LECCE – “Un giovane, in condizioni fisiche visibilmente compromesse, descritto come privo di lucidità, non poteva essere gettato in cella e dimenticato. Non poteva essere rimasto senza acqua e cibo per un numero considerevole di ore tanto da provocarne la morte”. Questo è stato il nucleo delle motivazioni con cui, in data 15 dicembre 2016, i giudici dell’ Corte d’Assise di Lecce furono condannati i presunti responsabili della morte del banchiere leccese Simone Rendamorto il 3 marzo 2007 nel carcere della città messicana di Playa del Carmen, a soli 34 anni. Un iter giudiziario lungo e travagliato, dettato anche dalla scarsa collaborazione dimostrata dalle autorità del Paese centroamericano dove, come è noto, la corruzione dilaga e che non ha mai permesso che gli imputati, tutti quanti, venissero “trascinati” in un processo tribunale italiano. contumace.

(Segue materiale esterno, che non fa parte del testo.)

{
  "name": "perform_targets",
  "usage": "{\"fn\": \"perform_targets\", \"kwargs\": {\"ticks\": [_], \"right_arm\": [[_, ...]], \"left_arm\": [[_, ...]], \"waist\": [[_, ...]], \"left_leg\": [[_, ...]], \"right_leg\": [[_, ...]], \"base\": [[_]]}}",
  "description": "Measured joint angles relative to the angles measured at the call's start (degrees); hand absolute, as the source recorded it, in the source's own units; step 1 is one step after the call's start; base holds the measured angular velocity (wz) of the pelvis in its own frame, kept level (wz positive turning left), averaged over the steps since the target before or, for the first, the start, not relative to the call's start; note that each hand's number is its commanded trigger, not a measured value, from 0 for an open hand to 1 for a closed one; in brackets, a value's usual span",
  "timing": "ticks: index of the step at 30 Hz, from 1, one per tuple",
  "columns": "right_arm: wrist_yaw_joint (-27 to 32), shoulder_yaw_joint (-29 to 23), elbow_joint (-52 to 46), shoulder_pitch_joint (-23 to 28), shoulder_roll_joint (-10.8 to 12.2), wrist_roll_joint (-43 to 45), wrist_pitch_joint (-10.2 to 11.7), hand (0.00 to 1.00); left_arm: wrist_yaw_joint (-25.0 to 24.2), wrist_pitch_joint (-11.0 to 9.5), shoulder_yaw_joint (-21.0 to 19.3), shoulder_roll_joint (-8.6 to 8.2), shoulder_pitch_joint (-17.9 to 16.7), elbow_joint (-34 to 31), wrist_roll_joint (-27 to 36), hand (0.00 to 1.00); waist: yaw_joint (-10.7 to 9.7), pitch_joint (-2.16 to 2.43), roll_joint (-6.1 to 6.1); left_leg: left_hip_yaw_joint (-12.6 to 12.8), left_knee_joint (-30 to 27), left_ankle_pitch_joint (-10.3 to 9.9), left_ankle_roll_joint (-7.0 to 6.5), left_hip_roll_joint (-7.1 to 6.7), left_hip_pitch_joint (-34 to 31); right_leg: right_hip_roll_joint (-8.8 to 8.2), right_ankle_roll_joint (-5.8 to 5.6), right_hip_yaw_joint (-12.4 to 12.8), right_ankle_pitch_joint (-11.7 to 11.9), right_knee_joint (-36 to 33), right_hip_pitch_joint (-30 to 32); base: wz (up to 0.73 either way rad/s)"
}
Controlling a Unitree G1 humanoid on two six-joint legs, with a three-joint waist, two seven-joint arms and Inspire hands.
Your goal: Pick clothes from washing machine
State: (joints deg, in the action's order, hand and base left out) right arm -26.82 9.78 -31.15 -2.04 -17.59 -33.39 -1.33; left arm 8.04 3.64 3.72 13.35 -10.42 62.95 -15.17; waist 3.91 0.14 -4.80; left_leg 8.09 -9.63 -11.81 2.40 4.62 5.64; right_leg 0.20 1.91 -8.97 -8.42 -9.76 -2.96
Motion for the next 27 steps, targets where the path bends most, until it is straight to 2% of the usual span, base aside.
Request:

La conferma delle istanze di condanna di primo grado è stata chiesta dall’Avvocato generale Giovanni Gagliotta al termine dell’accusa ricordando la sentenza nell’aula bunker del carcere di Lecce davanti ai giudici della Corte d’Assise d’Appello (presidente Teresa Liuni) che hanno rinviato il processo al 10 ottobre quando discuteranno con l’avvocato Paola Balducci (sostituita in classe dalla collega Tommaso Stefanizzo) per i familiari della vittima e per i difensori dei sei imputati, gli avvocati Alessandra Tomasi, Leonardo Maiorano, Valerio Centonze E Nicola Leone.

Poco dopo le ore 16,30 del 15 dicembre 2016, la Corte d’Assise di Lecce (Presidente Roberto Tanisi) condannato a 25 anni di carcere Arceno Parra Cano; Pedro May Balam, vicedirettori della prigione municipale e capo del servizio di detenzione; Hermilla Valero Gonzalezgiudice qualificato in servizio e Najera Sanchez Enrique, guardia carceraria in servizio; Gli furono però inflitti 21 anni Luis Alberto Landerosaltra guardia carceraria in servizio così come per Gomez Cruz, capo dell’ufficio di accoglienza del carcere. Nel processo di primo grado c’era spazio per un paio di assoluzioni per non aver commesso il reato a favore José Alfredo Gomez E Francisco Javier Friasagenti in servizio presso la polizia turistica del comune di Playa del Carmen.

In tribunale gli imputati si sono ritrovati con l’accusa di omicidio colposo e di violazione dell’articolo 1 della Convenzione delle Nazioni Unite contro la tortura e altre pene o trattamenti crudeli, disumani e degradanti. Un processo storico che va oltre il verdetto della Corte perché è stato il primo caso in cui, grazie alla Convenzione di New York del 1984, il processo contro i responsabili di un omicidio avvenuto fuori dal Paese di origine della vittima è stato celebrato nel Paese di origine del defunto persona. Proprio come la morte di Simone Renda, avvenuta in un Paese straniero, abbandonato e disidratato.

Il caso della morte del 34enne leccese è un fatto ormai inciso nelle pagine di cronaca. Renda è morto il 3 marzo 2007 nel carcere della città messicana dove si trovava da giorni in vacanza. Finì in manette il primo marzo (due giorni prima della morte) con l’accusa di ubriachezza e disturbo alla quiete pubblica e rinchiuso in una cella di sicurezza. Nonostante il medico in servizio presso la prigione municipale avesse diagnosticato ipertensione e un sospetto infarto, Renda è stata trattenuta in custodia senza ricevere alcuna assistenza sanitaria. Senza acqua e cibo per 42 ore, è morto completamente disidratato.

Per i giudici leccesi Renda è rimasto detenuto in una cella in uno Stato estero senza alcuna possibilità di difesa, in uno stato confusionale che avrebbe precluso ogni forma di denuncia, oltre i termini di legge e in condizioni dolorose. Renda è rimasta senza cambio di vestiti, senza cibo e senza acqua per un “tempo indecente”. Una catena di omissioni che avrebbe portato alla morte del 34enne leccese. Sulla base dei pareri medico-legali, se Renda avesse potuto bere, idratarsi e nutrirsi adeguatamente, le sue condizioni epatiche non sarebbero andate in necrosi.

Tant’è che ha portato i giudici di primo grado a parlare di “compiacimento e superficialità” degli imputati che erano ben consapevoli delle gravissime condizioni del turista. Tutti i pubblici ufficiali, persone ufficialmente inquadrate nello Stato messicano che erano tenute al rispetto della legge e della dignità umana e che, invece, hanno violato gravemente.